To find $\frac{ds}{d\theta}$ it is convenient to first write $$ u = \tan \theta = y/x $$ Then the curve is $$ x = a\frac{1+\alpha u^2}{(1+u^2)^2} $$ Now the usual arc-length formula will read $$ (ds)^2 = (dx)^2 + (dy)^2 = (dx)^2 + u^2(dx)^2 + x^2(du)^2 + 2ux(du)(dx) $$ and then $$ \frac{ds}{d\theta} = \sqrt{ \left( \frac{dx}{d\theta} \right)^2 \sec^2 \theta + x^2 \left( \frac{du}{d\theta} \right) ^2 + 2ux \frac{du}{d\theta} \frac{dx}{d\theta} } $$ But $$ \frac{dx}{d\theta} = \frac{du}{d\theta} \frac{dx}{du} = (1+u^2)\frac{dx}{du} $$ and $$ \frac{dx}{d\theta} = (1+u^2)\frac{dx}{du} = a \frac{2\alpha u (1+u^2)^2 - 2(1+u^2)(1+\alpha u^2)}{(1+u^2)^3} $$ So to get $\frac{ds}{d\theta}$ in terms of $\theta$, as needed, we plug that expression into $$ \frac{ds}{d\theta} = \sqrt{ \left( \frac{dx}{d\theta} \right)^2 \sec^2 \theta + x^2 \left( \frac{du}{d\theta} \right) ^2 + 2ux \frac{du}{d\theta} \frac{dx}{d\theta} } $$ and remember that $u = \tan \theta$ and $(1+u^2) = \frac{du}{d\theta} = \sec^2 \theta$. (The resulting expression is ugly, but trivial to cleanly produce in a program.)

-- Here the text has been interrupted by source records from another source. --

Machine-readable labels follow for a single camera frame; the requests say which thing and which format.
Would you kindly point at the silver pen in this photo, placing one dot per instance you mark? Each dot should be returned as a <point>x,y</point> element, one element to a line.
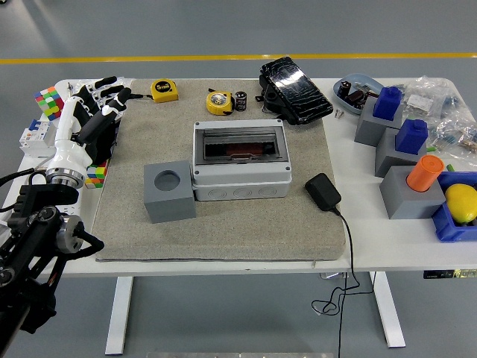
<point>69,89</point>

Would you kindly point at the white circuit breaker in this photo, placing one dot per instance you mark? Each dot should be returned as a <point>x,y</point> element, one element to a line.
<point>35,139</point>

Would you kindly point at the transparent hinged box lid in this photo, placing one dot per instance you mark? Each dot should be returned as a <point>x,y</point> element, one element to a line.
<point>242,131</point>

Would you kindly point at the grey block with round hole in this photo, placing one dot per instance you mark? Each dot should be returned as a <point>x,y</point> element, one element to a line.
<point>167,209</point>

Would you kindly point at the clear bag of components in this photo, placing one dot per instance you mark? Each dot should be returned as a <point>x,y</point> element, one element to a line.
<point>428,93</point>
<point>454,130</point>

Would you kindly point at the black cloth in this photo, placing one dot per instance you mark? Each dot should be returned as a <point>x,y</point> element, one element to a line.
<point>106,138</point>

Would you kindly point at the grey plastic junction box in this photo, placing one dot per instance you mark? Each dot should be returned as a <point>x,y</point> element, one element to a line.
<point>242,182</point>

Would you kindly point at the blue plastic block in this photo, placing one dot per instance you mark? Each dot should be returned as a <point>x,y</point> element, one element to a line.
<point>410,138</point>
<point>387,104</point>

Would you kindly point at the yellow round tape measure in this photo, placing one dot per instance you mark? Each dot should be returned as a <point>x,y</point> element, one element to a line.
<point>220,102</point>

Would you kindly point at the grey holder block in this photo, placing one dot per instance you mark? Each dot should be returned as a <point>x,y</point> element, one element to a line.
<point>402,197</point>
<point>387,156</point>
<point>367,127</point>

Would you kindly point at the small multicoloured puzzle cube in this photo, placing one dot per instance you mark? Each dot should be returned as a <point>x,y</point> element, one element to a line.
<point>97,177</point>

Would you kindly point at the grey-brown mat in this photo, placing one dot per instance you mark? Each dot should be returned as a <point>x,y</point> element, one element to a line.
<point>242,231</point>

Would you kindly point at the black cracked tablet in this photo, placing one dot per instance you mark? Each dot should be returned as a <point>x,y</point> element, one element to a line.
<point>298,93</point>

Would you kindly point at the brown capacitor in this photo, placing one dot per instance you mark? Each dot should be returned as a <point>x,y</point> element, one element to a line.
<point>356,97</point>

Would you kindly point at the white table leg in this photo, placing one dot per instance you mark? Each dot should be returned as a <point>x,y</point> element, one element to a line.
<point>119,317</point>
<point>389,313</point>

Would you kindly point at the white table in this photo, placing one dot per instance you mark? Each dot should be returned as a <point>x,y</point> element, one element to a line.
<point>391,246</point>

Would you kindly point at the black table control panel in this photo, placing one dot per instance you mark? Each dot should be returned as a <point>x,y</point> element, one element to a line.
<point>447,274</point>

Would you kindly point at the clear plastic bag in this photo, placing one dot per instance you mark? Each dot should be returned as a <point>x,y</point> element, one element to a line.
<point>80,85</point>

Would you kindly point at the large multicoloured puzzle cube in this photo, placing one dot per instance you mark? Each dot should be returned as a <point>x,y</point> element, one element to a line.
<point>48,102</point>

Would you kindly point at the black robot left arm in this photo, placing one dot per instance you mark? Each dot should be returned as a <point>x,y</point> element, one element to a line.
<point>37,227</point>

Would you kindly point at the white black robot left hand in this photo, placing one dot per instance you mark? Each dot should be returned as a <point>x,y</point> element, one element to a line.
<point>67,149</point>

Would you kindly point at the blue plastic bin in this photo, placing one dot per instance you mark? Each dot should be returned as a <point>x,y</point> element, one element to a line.
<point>447,227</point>

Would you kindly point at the yellow lemon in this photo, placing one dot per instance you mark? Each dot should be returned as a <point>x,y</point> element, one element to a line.
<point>462,203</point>

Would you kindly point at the yellow square tape measure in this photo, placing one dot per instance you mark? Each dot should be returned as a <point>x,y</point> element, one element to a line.
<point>164,91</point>

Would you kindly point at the black power adapter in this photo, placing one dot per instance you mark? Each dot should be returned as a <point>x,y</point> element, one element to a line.
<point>322,192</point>

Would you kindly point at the pale blue oval tray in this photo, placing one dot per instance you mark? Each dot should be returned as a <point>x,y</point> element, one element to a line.
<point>359,78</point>

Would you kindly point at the white power strip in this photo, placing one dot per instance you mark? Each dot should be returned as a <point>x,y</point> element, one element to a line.
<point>72,205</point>

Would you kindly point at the orange cylinder battery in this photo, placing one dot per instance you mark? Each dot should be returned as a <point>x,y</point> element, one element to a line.
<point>423,175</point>
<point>244,149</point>

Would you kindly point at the small black capacitor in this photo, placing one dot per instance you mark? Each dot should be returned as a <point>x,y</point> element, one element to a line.
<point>241,101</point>

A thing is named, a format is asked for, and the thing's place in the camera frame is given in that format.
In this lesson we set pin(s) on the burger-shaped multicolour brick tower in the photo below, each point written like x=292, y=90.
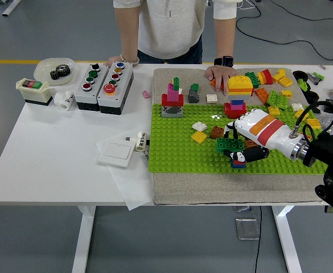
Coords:
x=240, y=85

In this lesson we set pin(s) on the grey slope brick green top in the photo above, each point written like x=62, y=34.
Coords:
x=193, y=96

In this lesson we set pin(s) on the person's right hand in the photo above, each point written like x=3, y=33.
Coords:
x=113, y=60

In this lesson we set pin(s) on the lime green flat plate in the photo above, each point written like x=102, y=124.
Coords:
x=282, y=101
x=273, y=98

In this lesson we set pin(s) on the lime green plastic piece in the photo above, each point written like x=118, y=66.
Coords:
x=302, y=84

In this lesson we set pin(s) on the white table leg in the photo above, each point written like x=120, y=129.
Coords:
x=285, y=241
x=82, y=241

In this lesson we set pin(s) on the black wrist watch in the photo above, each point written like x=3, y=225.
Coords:
x=227, y=61

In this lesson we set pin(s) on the person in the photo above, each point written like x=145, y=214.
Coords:
x=169, y=28

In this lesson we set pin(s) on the dark green chunky brick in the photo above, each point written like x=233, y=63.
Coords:
x=253, y=79

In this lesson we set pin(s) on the white plastic bowl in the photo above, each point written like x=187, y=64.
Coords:
x=44, y=71

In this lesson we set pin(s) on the green studded baseplate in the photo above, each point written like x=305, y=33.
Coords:
x=177, y=153

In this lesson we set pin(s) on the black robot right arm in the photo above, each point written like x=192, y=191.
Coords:
x=331, y=150

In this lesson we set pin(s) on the person's left hand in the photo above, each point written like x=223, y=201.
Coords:
x=219, y=74

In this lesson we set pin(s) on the yellow flat square brick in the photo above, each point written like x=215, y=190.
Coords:
x=274, y=110
x=314, y=123
x=299, y=114
x=199, y=136
x=285, y=82

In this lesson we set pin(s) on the white paper sheet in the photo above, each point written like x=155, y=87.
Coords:
x=132, y=187

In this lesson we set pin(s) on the red yellow orange curved bricks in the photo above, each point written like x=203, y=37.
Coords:
x=266, y=76

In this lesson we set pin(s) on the grey emergency-stop control box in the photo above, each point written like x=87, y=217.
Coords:
x=118, y=96

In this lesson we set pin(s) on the white labelled tube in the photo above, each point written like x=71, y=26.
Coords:
x=140, y=142

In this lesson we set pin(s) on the black metal gear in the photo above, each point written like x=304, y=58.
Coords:
x=60, y=72

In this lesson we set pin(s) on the white pipe tee fitting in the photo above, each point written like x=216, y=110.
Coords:
x=61, y=99

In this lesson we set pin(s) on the black tape roll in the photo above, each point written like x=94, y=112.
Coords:
x=295, y=75

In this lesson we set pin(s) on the red pink grey brick tower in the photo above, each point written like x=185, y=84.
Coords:
x=172, y=99

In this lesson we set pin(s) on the dark green long brick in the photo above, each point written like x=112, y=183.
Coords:
x=229, y=145

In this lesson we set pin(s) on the person's left forearm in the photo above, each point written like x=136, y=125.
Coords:
x=224, y=39

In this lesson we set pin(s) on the silver floor socket lid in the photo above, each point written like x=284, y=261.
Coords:
x=247, y=229
x=244, y=209

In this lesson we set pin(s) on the clear plastic bag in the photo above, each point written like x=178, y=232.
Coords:
x=325, y=120

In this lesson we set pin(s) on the under-table control panel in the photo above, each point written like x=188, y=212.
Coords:
x=329, y=210

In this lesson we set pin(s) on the grey-brown mat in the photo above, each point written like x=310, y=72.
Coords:
x=211, y=187

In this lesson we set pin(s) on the small pink brick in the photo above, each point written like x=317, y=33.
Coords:
x=146, y=94

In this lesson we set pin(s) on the cream red-green switch box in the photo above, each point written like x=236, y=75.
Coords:
x=35, y=95

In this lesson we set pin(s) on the person's right forearm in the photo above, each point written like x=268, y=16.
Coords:
x=127, y=39

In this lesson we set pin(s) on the grey four-button control box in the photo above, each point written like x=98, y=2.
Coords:
x=82, y=98

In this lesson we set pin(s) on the red and blue brick stack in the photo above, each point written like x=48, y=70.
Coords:
x=238, y=165

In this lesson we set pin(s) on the white distant table foot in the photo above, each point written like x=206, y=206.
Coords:
x=11, y=5

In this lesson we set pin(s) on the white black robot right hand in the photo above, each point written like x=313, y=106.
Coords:
x=266, y=130

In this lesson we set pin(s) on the brown square brick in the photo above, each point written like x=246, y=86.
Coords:
x=217, y=133
x=250, y=143

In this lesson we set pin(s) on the yellow brick pair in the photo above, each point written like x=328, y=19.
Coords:
x=280, y=73

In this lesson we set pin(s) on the green and grey clip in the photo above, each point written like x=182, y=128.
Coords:
x=317, y=76

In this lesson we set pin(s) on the white flat square brick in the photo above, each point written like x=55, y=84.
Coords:
x=199, y=126
x=211, y=98
x=297, y=107

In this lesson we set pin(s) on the small yellow brick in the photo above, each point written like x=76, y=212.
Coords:
x=286, y=93

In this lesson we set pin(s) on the orange long brick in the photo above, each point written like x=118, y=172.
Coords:
x=261, y=94
x=212, y=82

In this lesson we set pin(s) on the white wall switch plate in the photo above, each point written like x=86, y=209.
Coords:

As to the maximum value of $\frac{ds}{d\theta} $, this is too ugly to be worth finding, but it is fairly easy to show that it cannot exceed $$ M = 6 a \left( \alpha + \frac{1}{\alpha} \right) $$ which for our $\alpha = 0.3$ works out to $21.8a$. Using a larger $M$ than we have to merely impacts the efficiency of the algorithm.

Similarly, we need $N$ for the 3D case, and here it is obvious that $N = a$ is always greater than $\rho$; again, we could tighten this up for better efficiency.

So this solves both forms of the problem.